### [WORK ITEM]
Each line below should be restated exactly, with nothing dropped.

-----

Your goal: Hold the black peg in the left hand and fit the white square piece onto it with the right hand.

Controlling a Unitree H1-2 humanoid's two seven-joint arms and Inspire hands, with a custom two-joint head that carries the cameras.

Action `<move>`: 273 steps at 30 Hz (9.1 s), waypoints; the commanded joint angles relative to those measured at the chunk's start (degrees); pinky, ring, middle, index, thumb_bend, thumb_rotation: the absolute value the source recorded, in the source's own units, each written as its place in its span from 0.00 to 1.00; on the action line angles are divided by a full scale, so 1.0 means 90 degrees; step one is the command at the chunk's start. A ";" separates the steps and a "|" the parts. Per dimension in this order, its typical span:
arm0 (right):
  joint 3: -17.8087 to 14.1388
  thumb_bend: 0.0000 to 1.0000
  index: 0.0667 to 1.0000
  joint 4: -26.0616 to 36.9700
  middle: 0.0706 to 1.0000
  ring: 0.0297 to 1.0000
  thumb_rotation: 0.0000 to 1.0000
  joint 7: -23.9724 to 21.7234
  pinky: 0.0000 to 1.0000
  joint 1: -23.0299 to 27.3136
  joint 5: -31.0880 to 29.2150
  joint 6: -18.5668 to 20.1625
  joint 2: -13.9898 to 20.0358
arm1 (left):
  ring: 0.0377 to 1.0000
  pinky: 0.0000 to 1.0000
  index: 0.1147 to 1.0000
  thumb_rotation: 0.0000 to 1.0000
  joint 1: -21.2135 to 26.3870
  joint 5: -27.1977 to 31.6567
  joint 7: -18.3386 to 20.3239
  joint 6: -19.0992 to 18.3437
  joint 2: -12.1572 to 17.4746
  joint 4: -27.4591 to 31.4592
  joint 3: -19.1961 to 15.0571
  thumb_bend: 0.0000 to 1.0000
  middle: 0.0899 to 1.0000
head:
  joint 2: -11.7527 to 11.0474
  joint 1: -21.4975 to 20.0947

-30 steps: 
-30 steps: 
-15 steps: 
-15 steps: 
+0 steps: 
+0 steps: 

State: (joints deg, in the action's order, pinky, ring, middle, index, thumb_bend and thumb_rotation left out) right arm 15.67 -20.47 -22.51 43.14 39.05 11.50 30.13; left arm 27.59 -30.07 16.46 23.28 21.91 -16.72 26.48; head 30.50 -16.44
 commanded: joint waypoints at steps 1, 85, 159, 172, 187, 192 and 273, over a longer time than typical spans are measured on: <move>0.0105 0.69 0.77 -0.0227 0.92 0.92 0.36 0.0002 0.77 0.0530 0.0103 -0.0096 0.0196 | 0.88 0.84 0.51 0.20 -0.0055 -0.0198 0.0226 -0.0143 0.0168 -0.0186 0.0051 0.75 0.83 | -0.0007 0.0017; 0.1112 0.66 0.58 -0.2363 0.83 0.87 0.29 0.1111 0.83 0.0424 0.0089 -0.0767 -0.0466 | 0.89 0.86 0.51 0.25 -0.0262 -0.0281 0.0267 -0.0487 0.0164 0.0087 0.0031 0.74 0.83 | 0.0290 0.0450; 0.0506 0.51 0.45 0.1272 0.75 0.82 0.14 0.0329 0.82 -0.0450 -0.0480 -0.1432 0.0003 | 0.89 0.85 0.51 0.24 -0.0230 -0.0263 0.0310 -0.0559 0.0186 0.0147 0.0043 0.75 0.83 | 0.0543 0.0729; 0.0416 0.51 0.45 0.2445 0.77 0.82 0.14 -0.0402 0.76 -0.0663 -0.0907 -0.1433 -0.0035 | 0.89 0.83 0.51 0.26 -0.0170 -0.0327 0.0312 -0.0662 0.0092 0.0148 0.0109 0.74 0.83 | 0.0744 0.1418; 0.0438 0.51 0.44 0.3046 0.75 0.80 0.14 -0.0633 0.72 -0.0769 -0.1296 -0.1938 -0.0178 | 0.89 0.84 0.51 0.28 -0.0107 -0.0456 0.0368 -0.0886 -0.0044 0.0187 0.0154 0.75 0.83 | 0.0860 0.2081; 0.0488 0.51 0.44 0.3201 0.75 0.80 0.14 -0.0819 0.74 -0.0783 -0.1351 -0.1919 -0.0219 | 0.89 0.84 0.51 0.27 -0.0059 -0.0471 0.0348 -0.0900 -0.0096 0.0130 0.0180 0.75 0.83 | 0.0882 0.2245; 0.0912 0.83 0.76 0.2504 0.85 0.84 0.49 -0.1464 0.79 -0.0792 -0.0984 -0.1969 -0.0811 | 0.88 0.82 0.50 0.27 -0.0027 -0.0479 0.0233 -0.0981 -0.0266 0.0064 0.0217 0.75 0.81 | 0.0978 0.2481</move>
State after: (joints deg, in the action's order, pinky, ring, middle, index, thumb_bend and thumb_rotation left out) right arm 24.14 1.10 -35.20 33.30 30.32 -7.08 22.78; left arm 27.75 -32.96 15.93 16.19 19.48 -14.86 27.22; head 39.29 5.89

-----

### [ANSWER TO THIS PROBLEM]
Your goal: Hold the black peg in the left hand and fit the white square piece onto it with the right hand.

Controlling a Unitree H1-2 humanoid's two seven-joint arms and Inspire hands, with a custom two-joint head that carries the cameras.

Action `<move>`: 273 steps at 30 Hz (9.1 s), waypoints; the commanded joint angles relative to those measured at the chunk's start (degrees); pinky, ring, middle, index, thumb_bend, thumb_rotation: the absolute value the source recorded, in the source's own units, each written as its place in its span from 0.00 to 1.00; on the action line angles are divided by a full scale, so 1.0 means 90 degrees; step one is the command at the chunk's start. A ";" separates the steps and a "|" the parts. Per dimension in this order, its typical span:
arm0 (right):
  joint 3: -17.8087 to 14.1388
  thumb_bend: 0.0000 to 1.0000
  index: 0.0667 to 1.0000
  joint 4: -26.0616 to 36.9700
  middle: 0.0706 to 1.0000
  ring: 0.0297 to 1.0000
  thumb_rotation: 0.0000 to 1.0000
  joint 7: -23.9724 to 21.7234
  pinky: 0.0000 to 1.0000
  joint 1: -23.0299 to 27.3136
  joint 5: -31.0880 to 29.2150
  joint 6: -18.5668 to 20.1625
  joint 2: -13.9898 to 20.0358
arm1 (left):
  ring: 0.0377 to 1.0000
  pinky: 0.0000 to 1.0000
  index: 0.1147 to 1.0000
  thumb_rotation: 0.0000 to 1.0000
  joint 1: -21.2135 to 26.3870
  joint 5: -27.1977 to 31.6567
  joint 7: -18.3386 to 20.3239
  joint 6: -19.0992 to 18.3437
  joint 2: -12.1572 to 17.4746
  joint 4: -27.4591 to 31.4592
  joint 3: -19.1961 to 15.0571
  thumb_bend: 0.0000 to 1.0000
  middle: 0.0899 to 1.0000
head:
  joint 2: -11.7527 to 11.0474
  joint 1: -21.4975 to 20.0947

-30 steps: 
-30 steps: 
-15 steps: 
-15 steps: 
+0 steps: 
+0 steps: 

State: (joints deg, in the action's order, pinky, ring, middle, index, thumb_bend and thumb_rotation left out) right arm 15.67 -20.47 -22.51 43.14 39.05 11.50 30.13; left arm 27.59 -30.07 16.46 23.28 21.91 -16.72 26.48; head 30.50 -16.44
 commanded: joint waypoints at steps 1, 85, 159, 172, 187, 192 and 273, over a longer time than typical spans are measured on: <move>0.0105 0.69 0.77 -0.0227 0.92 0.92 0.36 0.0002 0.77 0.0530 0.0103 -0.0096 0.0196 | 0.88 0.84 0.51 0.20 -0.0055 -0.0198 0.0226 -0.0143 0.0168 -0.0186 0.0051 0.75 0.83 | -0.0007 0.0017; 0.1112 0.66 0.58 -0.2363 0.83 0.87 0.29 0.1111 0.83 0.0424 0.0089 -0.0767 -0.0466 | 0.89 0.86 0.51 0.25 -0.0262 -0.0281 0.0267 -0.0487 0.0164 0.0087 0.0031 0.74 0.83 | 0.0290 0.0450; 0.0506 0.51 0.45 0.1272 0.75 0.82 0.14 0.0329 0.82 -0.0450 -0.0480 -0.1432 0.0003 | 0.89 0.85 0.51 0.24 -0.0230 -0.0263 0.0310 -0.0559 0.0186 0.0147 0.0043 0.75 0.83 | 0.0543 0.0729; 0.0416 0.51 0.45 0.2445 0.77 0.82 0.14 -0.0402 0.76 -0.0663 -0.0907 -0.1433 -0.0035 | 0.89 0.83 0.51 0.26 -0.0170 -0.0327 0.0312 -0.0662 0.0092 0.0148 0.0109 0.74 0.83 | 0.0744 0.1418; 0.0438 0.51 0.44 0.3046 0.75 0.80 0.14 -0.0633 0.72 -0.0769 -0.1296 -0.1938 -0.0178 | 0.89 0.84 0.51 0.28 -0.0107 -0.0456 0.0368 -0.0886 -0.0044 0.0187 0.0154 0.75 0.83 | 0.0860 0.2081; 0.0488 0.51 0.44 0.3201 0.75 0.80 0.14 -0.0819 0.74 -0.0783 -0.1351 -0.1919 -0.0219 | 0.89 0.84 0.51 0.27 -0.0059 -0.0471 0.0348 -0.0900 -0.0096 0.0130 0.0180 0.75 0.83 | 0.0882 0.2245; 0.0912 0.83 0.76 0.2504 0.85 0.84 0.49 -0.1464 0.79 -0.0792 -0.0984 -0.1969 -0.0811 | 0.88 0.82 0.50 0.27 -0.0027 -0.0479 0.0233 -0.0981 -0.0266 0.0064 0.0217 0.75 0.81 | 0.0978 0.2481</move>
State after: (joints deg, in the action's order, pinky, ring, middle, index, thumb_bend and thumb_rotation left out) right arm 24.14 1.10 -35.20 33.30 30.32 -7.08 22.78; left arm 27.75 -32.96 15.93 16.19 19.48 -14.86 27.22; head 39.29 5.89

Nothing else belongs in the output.